Malton saw Susannah’s eyes flash up at the clock on the wall over the fireplace: 3.20. He could tell she was thinking the exact same thing he was.
‘I’m calling the police,’ said Dean, getting out his phone.
Malton snatched the phone out of Dean’s hand. ‘No one’s calling the police,’ he said. He turned and glared at the younger man. He was not making a great first impression.
‘I’ll cut her throat,’ hissed the man holding the knife.
‘Go on then,’ said Malton.
‘Kyle, please!’ cried Susannah.
‘Kyle?’ said Malton, giving the slightest hint of a smile. ‘Now we’re getting somewhere. You got a second name Kyle? One that I could check against receipts. You got receipts right?’

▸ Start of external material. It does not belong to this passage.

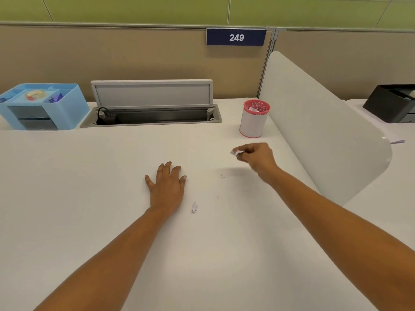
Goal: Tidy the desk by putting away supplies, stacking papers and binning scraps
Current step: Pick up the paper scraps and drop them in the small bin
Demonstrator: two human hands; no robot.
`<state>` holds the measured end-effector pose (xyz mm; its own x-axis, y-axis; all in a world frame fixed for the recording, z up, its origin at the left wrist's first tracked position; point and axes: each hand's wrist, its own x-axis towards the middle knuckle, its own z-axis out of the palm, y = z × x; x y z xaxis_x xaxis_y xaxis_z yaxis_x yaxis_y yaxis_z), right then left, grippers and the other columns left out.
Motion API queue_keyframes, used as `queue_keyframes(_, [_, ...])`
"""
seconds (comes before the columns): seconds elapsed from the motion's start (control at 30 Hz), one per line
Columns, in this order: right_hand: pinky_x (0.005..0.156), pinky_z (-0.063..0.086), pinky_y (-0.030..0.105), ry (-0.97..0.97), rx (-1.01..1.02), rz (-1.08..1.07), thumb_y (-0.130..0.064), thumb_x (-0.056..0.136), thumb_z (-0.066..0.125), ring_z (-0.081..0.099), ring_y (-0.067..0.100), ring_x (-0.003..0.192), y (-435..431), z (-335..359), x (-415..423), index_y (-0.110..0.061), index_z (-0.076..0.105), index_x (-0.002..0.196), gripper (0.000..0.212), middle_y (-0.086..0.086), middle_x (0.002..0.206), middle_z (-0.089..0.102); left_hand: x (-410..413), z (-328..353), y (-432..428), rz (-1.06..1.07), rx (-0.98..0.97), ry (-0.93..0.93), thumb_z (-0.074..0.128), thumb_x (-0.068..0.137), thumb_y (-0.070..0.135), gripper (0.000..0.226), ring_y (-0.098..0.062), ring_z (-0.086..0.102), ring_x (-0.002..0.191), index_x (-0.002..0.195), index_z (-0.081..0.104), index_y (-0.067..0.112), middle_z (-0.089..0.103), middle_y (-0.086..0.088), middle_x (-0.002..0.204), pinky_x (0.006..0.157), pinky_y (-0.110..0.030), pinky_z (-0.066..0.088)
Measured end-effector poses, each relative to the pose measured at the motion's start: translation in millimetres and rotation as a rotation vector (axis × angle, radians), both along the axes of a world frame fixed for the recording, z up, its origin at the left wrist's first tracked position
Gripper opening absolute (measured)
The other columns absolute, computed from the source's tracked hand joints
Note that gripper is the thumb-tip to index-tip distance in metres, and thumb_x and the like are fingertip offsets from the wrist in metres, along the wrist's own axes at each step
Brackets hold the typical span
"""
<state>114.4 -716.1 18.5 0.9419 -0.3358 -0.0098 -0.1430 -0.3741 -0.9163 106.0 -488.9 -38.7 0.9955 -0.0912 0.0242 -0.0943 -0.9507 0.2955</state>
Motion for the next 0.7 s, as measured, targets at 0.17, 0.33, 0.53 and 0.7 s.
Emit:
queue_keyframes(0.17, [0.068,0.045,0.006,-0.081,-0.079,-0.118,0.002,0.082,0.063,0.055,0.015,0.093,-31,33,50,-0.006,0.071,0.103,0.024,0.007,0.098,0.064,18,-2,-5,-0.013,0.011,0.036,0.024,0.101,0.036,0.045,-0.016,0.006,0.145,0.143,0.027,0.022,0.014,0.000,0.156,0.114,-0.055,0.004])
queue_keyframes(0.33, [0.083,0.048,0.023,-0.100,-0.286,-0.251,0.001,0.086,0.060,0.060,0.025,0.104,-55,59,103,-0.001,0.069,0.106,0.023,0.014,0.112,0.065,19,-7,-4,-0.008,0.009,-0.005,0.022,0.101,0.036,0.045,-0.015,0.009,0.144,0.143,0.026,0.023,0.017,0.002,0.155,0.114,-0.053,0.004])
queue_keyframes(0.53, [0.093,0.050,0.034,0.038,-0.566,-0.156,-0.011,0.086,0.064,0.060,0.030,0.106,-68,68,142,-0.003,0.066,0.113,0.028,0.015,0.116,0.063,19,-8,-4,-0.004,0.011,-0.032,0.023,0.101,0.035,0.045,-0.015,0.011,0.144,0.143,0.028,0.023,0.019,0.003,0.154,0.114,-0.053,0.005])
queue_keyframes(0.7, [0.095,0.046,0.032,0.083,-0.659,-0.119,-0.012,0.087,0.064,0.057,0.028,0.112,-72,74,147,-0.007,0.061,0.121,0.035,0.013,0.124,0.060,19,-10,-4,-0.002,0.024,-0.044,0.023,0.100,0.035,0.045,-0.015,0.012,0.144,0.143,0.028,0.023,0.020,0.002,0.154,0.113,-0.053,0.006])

Malton could see the man slowly begin to realise that the situation was slipping away from him. But before either of them could make their next move they both heard the sound of someone coming in the front door. Malton saw Susannah’s eyes move from the clock on the wall to the living room door. A child’s voice came from the hallway, ‘What’s for tea, Mum?’
Susannah looked to Malton. Pleading. ‘Please don’t,’ she begged, as if it was Malton with a knife to her throat.
A young boy in a grubby school uniform walked into the room and froze. Malton guessed he must be the younger child. He was mixed race, same as Malton. Kyle was white. He wasn’t the boy’s father. Malton could use that.
The sight of his mother with a knife to her throat seemed not to faze the boy. He looked older than his twelve years. Getting to an age where he knew exactly what kind of man Kyle was but still too young to do anything about it. Malton turned to him.
‘What’s your name, son?’
The boy looked Malton up and down with an expression that Malton instantly recognised. A hardness. ‘Yaya,’ he said.
Malton turned to Dean. ‘Take Yaya into the kitchen and make his tea while I have a word with his mum and his . . . dad.’
‘He’s not my dad,’ said Yaya, glaring at the man.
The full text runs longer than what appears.